In the United States, regulations on tobacco products are not as strong. Tobacco giants, like Philip Morris (PM) and R.J. Reynolds (RJR), have vigorously fought all efforts to increase regulation on their products or require product information disclosure.

America isn't Sweden

Since PM and RJR are not required to disclose product information, laboratory analysis is necessary to determine the content of their products. Of particular interest to researchers are the levels of TSNA and nicotine (which signifies a product's addictive potential). Comparing the American products to the Swedish ones, the average amount of TSNAs are comparable, but the average level of nicotine in the American products is significantly lower than Swedish Snus. While these data may appear promising, a closer examination shows an alarming degree of variation among the American products, even within the same brand (see table 1).

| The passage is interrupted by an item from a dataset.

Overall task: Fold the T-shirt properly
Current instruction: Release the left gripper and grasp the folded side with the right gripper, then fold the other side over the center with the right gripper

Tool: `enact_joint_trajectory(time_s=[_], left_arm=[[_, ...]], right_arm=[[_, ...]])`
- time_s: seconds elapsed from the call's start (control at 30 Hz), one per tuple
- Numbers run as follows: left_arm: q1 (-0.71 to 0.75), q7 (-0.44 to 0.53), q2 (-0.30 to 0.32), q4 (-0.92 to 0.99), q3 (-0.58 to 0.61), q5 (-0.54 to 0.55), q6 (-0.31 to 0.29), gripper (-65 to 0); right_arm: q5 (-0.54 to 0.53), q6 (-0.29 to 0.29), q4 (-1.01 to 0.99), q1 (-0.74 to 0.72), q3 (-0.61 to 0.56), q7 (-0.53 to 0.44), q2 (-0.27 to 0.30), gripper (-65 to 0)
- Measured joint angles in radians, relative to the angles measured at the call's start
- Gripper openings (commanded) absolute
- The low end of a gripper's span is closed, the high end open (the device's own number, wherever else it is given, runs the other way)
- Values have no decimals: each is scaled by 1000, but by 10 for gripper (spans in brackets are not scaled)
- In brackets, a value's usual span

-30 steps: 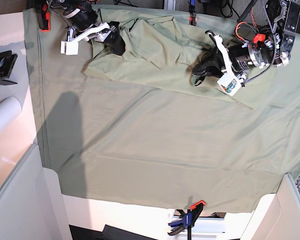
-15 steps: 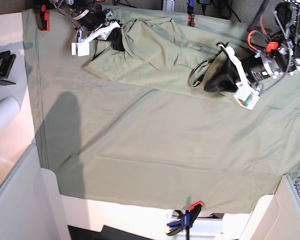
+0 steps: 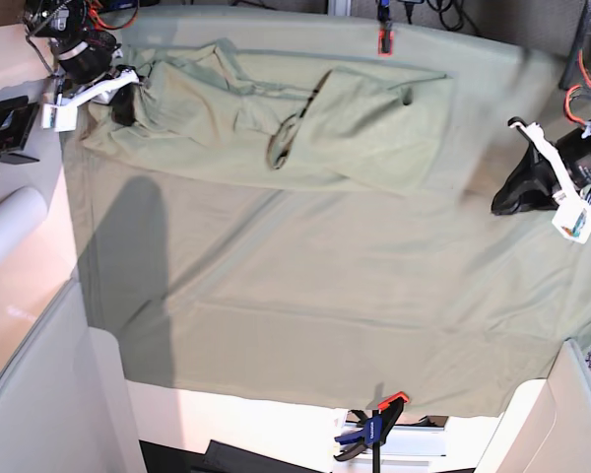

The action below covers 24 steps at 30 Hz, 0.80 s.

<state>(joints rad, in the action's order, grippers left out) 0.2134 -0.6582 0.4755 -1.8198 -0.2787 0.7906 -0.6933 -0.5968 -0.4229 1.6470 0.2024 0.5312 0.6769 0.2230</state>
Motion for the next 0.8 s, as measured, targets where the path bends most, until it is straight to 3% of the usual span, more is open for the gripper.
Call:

The low levels of nicotine are of interest to researchers, who are trying to figure out why the levels are so low in the Marlboro and Skoal brands. One emerging theory is that the low nicotine levels (and the accompanying marketing strategies) make them more effective as a "gateway product," a way to get young people to start using the products, who eventually will graduate onto products with higher nicotine content to satisfy their addiction.

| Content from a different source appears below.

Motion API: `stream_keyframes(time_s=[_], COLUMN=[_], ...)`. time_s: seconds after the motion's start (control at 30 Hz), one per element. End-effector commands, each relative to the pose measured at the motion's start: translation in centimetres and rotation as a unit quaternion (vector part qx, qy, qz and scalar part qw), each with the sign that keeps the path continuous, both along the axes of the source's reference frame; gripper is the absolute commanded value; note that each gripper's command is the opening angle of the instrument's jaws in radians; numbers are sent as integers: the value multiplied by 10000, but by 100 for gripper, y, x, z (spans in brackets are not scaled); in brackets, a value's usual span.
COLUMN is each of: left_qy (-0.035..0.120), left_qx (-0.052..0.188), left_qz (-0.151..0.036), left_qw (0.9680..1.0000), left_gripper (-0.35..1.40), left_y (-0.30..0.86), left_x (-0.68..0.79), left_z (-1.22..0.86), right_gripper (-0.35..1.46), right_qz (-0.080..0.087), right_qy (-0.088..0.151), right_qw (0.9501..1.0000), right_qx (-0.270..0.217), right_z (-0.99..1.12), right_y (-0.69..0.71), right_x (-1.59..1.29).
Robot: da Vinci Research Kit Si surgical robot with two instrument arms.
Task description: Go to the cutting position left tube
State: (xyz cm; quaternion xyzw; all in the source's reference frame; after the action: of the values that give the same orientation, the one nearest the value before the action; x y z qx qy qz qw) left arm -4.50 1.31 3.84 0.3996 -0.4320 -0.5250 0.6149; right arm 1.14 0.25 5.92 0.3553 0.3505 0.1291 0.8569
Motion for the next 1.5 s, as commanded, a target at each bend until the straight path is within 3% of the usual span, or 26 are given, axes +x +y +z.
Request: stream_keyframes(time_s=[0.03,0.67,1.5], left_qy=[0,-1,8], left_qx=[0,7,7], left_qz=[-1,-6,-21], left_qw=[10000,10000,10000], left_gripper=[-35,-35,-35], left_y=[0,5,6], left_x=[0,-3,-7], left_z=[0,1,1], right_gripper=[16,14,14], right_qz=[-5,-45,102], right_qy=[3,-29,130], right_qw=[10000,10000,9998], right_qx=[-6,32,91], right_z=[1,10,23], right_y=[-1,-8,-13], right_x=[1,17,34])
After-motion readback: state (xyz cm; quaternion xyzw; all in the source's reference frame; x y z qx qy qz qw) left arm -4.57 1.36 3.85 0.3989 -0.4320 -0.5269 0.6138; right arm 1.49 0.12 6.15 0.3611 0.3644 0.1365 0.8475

The relatively high nicotine levels in the Camel products mirror those of Swedish brands, which deliver about the same amount of nicotine as a cigarette. Researchers are equally interested in this finding because Camel heavily markets and promotes dual use of their products, encouraging smokers to use Snus when they cannot smoke. This differs from Sweden where Snus is used as a permanent replacement for cigarettes. Either way, American tobacco companies are using Snus to recruit new customers and to keep existing ones using their more harmful products.

One for the history books

Many tobacco control experts in the U.S. recognize that switching from cigarettes to Snus reduces individual risk, but they are unconvinced of the potential of great impact at the population level. This cynicism is rooted in Big Tobacco's long history of being misleading and even deceitful. Given the history of these companies and their primary profit motive, it would be naive to believe that RJR and PM are introducing these products to help people stop smoking.

The potential for snus to undermine current effective tobacco control efforts by legitimizing the tobacco industry, attracting new users, and keeping existing tobacco users from quitting must be carefully addressed before snus should be used in harm reduction.